Hence, first, two major questions should be raised: a) Are we still in shortage of such supply for the restriction to be called reasonable? b) Does the application of mind by legislature cease to exist upon formulation of a law or should it be a perpetual exercise?

Next, a loose application of laws like the UAPA, NSA needs to be fixed at the earliest and these laws must be given a strict interpretation to do away with their inherent ambiguities. Whether public order should be considered equivalent to the class of war, national security is one argument that requires a close perusal.
[13]Further, clear guidelines for detention by the legislature or judiciary are a must.
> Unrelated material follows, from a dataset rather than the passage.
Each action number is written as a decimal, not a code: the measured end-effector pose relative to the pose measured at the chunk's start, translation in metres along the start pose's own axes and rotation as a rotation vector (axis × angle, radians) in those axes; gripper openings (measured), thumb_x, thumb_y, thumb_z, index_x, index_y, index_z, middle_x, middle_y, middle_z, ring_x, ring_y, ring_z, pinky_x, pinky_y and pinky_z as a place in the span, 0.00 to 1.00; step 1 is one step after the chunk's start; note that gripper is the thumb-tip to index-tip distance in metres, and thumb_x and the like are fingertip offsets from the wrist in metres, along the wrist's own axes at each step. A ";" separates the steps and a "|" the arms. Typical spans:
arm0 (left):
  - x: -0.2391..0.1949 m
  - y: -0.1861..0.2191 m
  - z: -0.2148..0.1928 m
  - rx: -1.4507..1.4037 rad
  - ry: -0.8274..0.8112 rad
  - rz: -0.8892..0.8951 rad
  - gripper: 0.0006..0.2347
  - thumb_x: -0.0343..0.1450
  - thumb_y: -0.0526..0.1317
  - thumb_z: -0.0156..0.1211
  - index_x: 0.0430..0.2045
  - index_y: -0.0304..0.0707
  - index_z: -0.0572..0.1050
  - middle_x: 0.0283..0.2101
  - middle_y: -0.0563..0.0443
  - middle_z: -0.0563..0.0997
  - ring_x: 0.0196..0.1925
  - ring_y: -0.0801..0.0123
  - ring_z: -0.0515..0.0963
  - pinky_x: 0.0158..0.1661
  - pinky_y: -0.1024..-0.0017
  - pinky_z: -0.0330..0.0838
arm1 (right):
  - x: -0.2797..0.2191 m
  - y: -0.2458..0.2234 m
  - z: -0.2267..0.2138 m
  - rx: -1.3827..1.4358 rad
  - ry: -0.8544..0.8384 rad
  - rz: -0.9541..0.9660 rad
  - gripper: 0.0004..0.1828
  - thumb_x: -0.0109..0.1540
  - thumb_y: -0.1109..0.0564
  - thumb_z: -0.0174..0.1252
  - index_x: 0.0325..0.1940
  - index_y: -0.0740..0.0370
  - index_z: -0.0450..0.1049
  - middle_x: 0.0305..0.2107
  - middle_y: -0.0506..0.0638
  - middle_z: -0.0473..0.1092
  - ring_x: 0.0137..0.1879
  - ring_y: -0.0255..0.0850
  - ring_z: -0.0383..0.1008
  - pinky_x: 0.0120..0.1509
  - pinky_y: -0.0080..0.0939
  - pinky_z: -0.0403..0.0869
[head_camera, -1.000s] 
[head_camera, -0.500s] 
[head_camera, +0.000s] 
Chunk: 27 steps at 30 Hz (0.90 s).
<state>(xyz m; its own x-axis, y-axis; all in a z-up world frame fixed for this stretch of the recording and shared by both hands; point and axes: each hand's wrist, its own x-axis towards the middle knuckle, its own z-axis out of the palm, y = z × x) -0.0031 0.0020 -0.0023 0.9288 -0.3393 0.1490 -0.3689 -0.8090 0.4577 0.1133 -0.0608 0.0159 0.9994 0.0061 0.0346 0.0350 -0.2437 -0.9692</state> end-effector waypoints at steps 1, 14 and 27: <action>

Last, we need to understand that our constitution in itself is a thriving document and each law needs a constant revisitation. Under most state laws illegal transport, slaughter has been made a non-bailable offence. What needs to be assessed is whether the stringency of punishment and procedure falls in line with the object sought to be achieved by these acts.

Conclusion

Ultimately, as has been stated by the apex court in the case of Dulla And Ors. vs The State
[14] one can't ignore the fact that large sections of the community deify the cow or surround it with a halo of religious veneration. But the act (here, U. P. Prevention of Cow Slaughter Act,1955) diligently ignores as is inevitable in a secular State the religious or sentimental aspect of the subject; it views it exclusively as an economic proposition.' It is this spirit of the law that one intends the lawmakers and the judiciary to uphold.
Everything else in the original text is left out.